| Function | Reference Model | Input/Output Data |
| SubAIMs | JSON Metadata | Profiles |
| Reference Software | Conformance Testing | Performance Assessment |
1. Function
The Context Capture (PGM‑CXC) AIM is the A‑User’s active perceptual interface to the spatial environment. It collects, fuses, and structures multimodal contextual information – including audio, visual, spatial, and environmental signals – and supports runtime reorientation under explicit Human or AUC commands.
CXC provides Audio Scene Descriptors and Visual Scene Descriptors. They include object localisation, user gaze/gesture alignment, and spatial layout information required for Goal Acquisition.
CXC may be directed by the Human through natural commands (e.g., “look at that corner”, “zoom there”, “follow that object”), which AUC translates into perceptual redirection operations. These operations adjust CXC’s capture configuration prior to any semantic interpretation.
Specific functionalities
Multimodal Context Acquisition: The CXC AIM continuously captures audio, visual, spatial, and environmental signals from the surrounding environment.
Audio and Visual Scene Descriptor Generation: The CXC AIM generates Audio Scene Descriptors and Visual Scene Descriptors that describe object localisation, spatial layout, User gaze/gesture alignment, and other perceptual features of the environment.
Human‑Driven Perceptual Redirection: The CXC AIM supports perceptual redirection when instructed by the Human through AUC (e.g., reorienting viewpoint, changing focus, zooming, following a referenced object or region).
Runtime Capture Reconfiguration: The CXC AIM dynamically reconfigures its capture parameters (e.g., direction, focus, zoom, sampling region) in response to perceptual redirection commands issued by AUC.

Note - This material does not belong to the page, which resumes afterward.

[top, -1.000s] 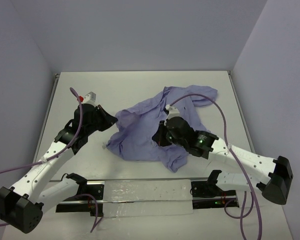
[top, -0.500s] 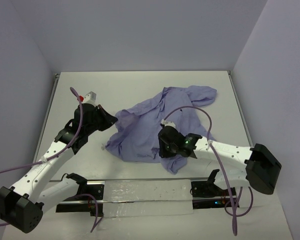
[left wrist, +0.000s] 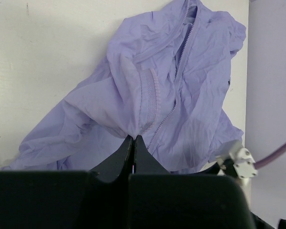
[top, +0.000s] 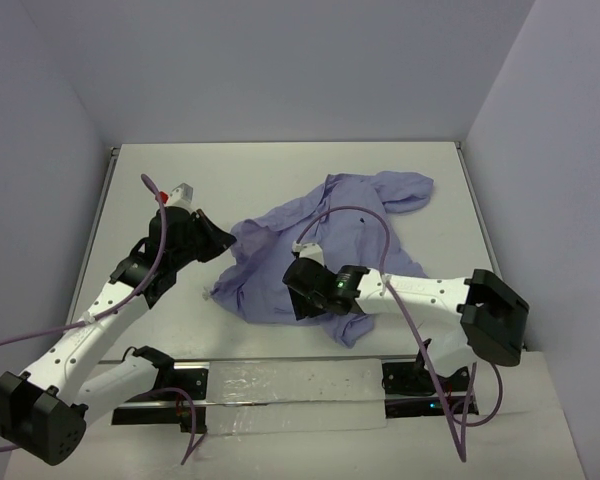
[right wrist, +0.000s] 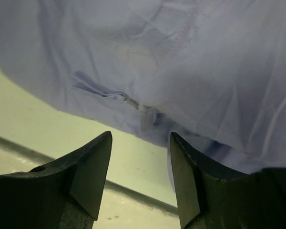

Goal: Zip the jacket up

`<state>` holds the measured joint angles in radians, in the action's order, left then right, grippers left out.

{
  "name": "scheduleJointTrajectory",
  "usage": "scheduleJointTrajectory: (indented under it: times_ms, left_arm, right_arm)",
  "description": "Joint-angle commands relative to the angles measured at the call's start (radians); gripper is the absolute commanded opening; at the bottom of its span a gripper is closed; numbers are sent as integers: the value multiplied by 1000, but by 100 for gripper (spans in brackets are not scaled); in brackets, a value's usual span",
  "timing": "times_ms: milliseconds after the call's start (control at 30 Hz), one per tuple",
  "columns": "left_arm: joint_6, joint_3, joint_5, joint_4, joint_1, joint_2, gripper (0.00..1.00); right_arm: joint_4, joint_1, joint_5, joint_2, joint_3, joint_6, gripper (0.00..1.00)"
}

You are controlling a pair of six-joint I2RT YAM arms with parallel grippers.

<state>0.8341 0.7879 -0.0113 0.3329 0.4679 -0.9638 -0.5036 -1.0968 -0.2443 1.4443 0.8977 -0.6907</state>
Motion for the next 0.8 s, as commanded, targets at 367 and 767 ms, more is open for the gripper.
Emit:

Perceptual Grounding for Goal Acquisition: The CXC AIM provides perceptual descriptors that enable spatial grounding of Human expressions involving referenced objects or regions (e.g., “that corner”, “this object”, “over there”).
2. Reference Model
Figure 3 gives the Context Capture (PGM-CXC) Reference Model.

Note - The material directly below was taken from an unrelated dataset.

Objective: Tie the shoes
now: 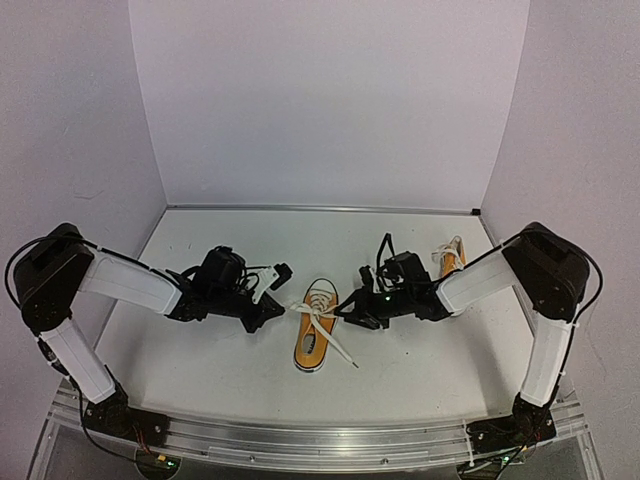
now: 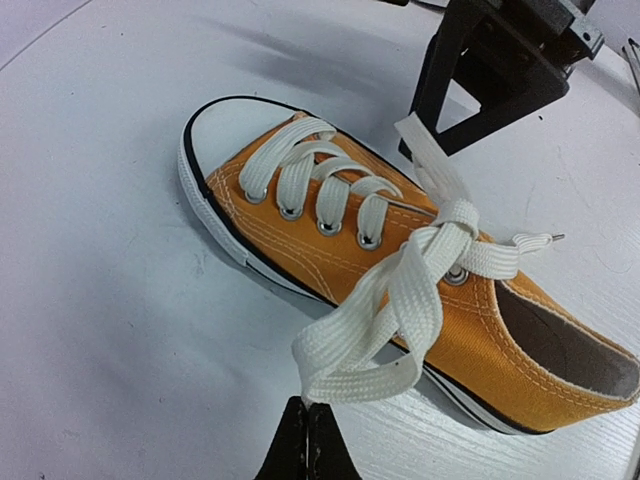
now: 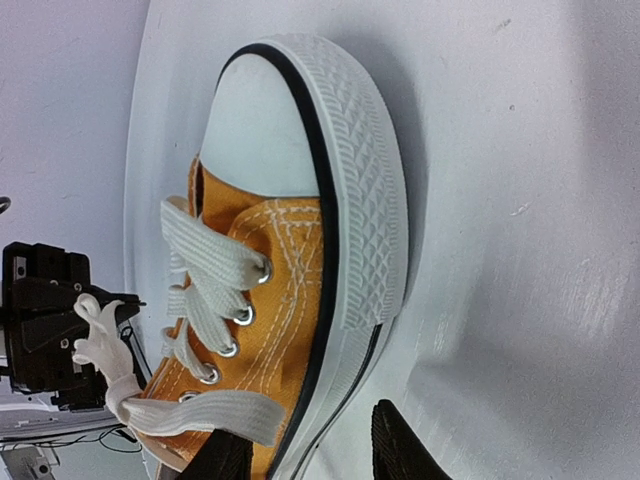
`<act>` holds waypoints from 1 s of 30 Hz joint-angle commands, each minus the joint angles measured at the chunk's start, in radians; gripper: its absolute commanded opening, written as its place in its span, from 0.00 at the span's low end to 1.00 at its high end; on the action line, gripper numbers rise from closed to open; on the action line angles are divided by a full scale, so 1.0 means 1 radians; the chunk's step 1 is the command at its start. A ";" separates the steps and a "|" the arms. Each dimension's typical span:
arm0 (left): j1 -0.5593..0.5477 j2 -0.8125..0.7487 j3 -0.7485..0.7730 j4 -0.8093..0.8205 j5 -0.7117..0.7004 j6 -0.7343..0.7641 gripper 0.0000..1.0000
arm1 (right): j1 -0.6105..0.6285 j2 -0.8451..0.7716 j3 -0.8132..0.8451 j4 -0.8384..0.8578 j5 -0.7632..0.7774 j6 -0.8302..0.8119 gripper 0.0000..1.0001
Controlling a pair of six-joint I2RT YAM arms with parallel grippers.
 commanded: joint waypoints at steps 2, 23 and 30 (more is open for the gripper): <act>0.017 -0.053 -0.015 -0.043 -0.041 -0.009 0.00 | -0.001 -0.117 -0.039 0.008 -0.008 -0.034 0.37; 0.034 -0.030 -0.014 -0.122 -0.123 -0.040 0.00 | 0.012 -0.144 -0.039 0.068 -0.149 0.005 0.46; 0.051 -0.008 0.001 -0.146 -0.148 -0.071 0.00 | 0.019 -0.115 -0.021 0.101 -0.173 0.028 0.52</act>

Figure 1 – The Reference Model of the Context Capture (PGM-CXC) AIM
3. Input/Output Data
Table 1 – Context Capture (PGM-CXC) AIM
| Input | Description |
| Text Object | User input expressed in structured text form, including written or transcribed utterances. |
| Audio Object | Captured audio signals from the scene, covering speech, environmental sounds, and paralinguistic cues. |
| 3D Model Object | Geometric and spatial data describing the environment, including structures, surfaces, and volumetric features. |
| Visual Object | Visual signals from the scene, encompassing gestures, facial expressions, and environmental imagery. |
| CCX Directive | Control instructions specifying modality prioritisation, acquisition parameters, or framing rules to guide the perceptual processing of an M‑Location. |
| Output | Description |
| Audio Scene Descriptors | Initial Audio Scene Descriptors (no Enhancement). |
| Visual Scene Descriptors | Initial Visual Scene Descriptors (no Enhancement). |
| CCX Status | Scene‑level metadata describing User presence, environmental conditions, and confidence measures for contextual framing. |
4. SubAIMs
No SubAIM.
https://schemas.mpai.community/PGM1/V1.0/AIMs/ContextCapture.json
6. Profiles
No Profiles.